Apache Spark Basics – RDDs and Operation Types
When starting with Apache Spark, a “lightning-fast cluster computing” engine, it is important to understand how Spark fits into the Hadoop ecosystem. This article provides a brief overview of Spark’s distinctive features and its ties Hadoop.
Hadoop has been around for about 12 years and it dominated the space of Big Data by providing reliable distributed processing of large data sets. Hadoop was inspired by and provides a framework for a programming pattern called MapReduce invented by Google. To guarantee reliable processing Hadoop comes with its own flavour of a distributed file system known as HDFS. Arguably one of the most valuable features of HDFS is automatic fault detection and quick recovery from errors. There are other parts comprising Hadoop’s architecture, but let’s leave them out for now.
Reliable and robust as it is, Hadoop is not designed for speed. That’s where Spark comes into play. As disc operations result into a slowdown, Spark’s architecture revolves around in-memory processing in a form of Resilient Distributed Data Sets (RDDs). When it comes to persistence Spark cleverly skips a solution of its own and instead it exposes a high-level API towards HDFS and other storage systems.
That’s enough for introduction. Let me quickly iterate over Spark’s core features and finally show some code to make it all look a little bit less abstract.
RDDs in a Nutshell
- fault-tolerant, as in zero data loss
- are operated on in parallel in a cluster of workers
- wrap around the actual data (textual, numeric or custom objects)
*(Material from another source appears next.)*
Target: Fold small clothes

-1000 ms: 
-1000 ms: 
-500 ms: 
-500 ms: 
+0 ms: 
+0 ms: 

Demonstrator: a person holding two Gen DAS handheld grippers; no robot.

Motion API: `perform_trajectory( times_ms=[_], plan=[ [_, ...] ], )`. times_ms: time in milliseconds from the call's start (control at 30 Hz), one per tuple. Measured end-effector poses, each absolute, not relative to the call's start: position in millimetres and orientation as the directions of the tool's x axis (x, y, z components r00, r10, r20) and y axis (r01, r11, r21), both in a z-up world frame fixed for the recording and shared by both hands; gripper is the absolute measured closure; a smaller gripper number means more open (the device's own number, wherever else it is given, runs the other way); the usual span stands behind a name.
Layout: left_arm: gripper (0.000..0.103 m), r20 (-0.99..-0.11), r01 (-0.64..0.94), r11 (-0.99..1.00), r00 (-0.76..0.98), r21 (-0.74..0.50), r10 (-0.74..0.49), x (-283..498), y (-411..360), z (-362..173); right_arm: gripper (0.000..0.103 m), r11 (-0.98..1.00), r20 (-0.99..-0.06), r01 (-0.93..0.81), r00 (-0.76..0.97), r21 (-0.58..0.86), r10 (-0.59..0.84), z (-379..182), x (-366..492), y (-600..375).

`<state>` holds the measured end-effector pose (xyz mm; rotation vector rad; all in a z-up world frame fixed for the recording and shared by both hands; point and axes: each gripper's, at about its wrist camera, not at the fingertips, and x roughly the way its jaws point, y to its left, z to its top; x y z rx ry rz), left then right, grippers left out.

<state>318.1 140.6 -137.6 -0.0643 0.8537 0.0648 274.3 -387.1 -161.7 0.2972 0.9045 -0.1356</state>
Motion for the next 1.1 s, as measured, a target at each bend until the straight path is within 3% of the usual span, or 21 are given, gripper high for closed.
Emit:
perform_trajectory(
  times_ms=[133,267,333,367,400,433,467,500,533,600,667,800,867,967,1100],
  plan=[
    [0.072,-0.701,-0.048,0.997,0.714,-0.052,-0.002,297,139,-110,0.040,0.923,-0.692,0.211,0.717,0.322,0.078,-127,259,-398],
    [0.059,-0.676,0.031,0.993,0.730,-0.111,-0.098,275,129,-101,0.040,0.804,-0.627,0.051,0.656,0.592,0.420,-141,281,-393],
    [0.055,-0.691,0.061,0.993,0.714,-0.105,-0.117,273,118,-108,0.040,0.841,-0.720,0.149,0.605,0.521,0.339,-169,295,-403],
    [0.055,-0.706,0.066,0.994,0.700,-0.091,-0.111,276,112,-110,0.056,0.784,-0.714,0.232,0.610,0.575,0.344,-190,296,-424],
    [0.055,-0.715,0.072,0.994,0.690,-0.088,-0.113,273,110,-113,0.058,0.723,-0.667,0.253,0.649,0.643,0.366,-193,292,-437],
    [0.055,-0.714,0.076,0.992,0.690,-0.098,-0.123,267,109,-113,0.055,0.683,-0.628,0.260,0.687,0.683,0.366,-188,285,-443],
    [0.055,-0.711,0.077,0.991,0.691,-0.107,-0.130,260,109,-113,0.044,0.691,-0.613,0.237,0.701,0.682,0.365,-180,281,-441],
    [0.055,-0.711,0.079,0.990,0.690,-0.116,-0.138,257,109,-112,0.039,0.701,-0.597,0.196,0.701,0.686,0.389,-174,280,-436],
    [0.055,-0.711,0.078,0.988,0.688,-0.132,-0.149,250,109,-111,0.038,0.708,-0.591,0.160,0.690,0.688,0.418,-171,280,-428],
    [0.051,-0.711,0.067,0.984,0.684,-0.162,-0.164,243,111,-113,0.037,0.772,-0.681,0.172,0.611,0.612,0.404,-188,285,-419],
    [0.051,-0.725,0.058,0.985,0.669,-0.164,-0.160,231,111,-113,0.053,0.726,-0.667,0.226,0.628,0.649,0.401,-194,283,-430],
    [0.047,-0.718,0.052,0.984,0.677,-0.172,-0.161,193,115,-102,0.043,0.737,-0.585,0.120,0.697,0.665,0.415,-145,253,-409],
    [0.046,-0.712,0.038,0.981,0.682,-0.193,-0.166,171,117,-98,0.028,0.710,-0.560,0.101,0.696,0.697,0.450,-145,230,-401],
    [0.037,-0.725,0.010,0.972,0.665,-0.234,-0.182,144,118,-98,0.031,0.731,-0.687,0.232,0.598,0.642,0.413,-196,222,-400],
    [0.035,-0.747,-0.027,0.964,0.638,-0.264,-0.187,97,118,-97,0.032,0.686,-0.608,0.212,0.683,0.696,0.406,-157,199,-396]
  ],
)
There are two types of operations which can be performed on RDDs: transformations and actions.
Transformations
- create new RDDs according to transformation rules
- are lazy, i.e. nothing happens until an action is called
- represent the Map part of the MapReduce paradigm
Actions
- trigger a transformation workflow
- return aggregated result back to the driver program (beware memory consumption)
- represent the Reduce part of the MapReduce paradigm
Code time! A word count example is a hello world in Big Data realm. The example parses a file containing random text (lorem ipsum) and produces a lexically ordered set of word counts, such as this one:
(a,9) (ac,13) (accumsan,1) (ad,1) (adipiscing,1) (aenean,6) (aliquam,7) .. (lorem,5) (luctus,5) (maecenas,1) (magna,8) ..
As Spark leverages MapReduce, the corresponding code only takes a few lines (of Scala):
https://gist.github.com/zezutom/edbdc5b1dd75e4b990a5
Spark’s transformations take up most of those ten lines of Scala code: flatMap, map and filter. Once we are happy with how the text is manipulated, we apply actions to collect the results. Namely reduceByKey, which sums up occurrences of each and every word, and sortByKey to have the final set lexically sorted.
Typically, an action would be performed on the driver. Interestingly enough, that’s not the case with the actions above, both of which are processed in parallel and therefore return yet another RDD. To get to the actual results, a sorted set of word count pairs, we reach out for Spark’s high-level API and persist the output into HDFS by calling saveAsTextFile on the RDD.
There is much more to grasp when beginning with Apache Spark and I hope this brief write-up gives you an idea. The source code along with detailed instructions can be found on Github as part of a project called Spark by Example.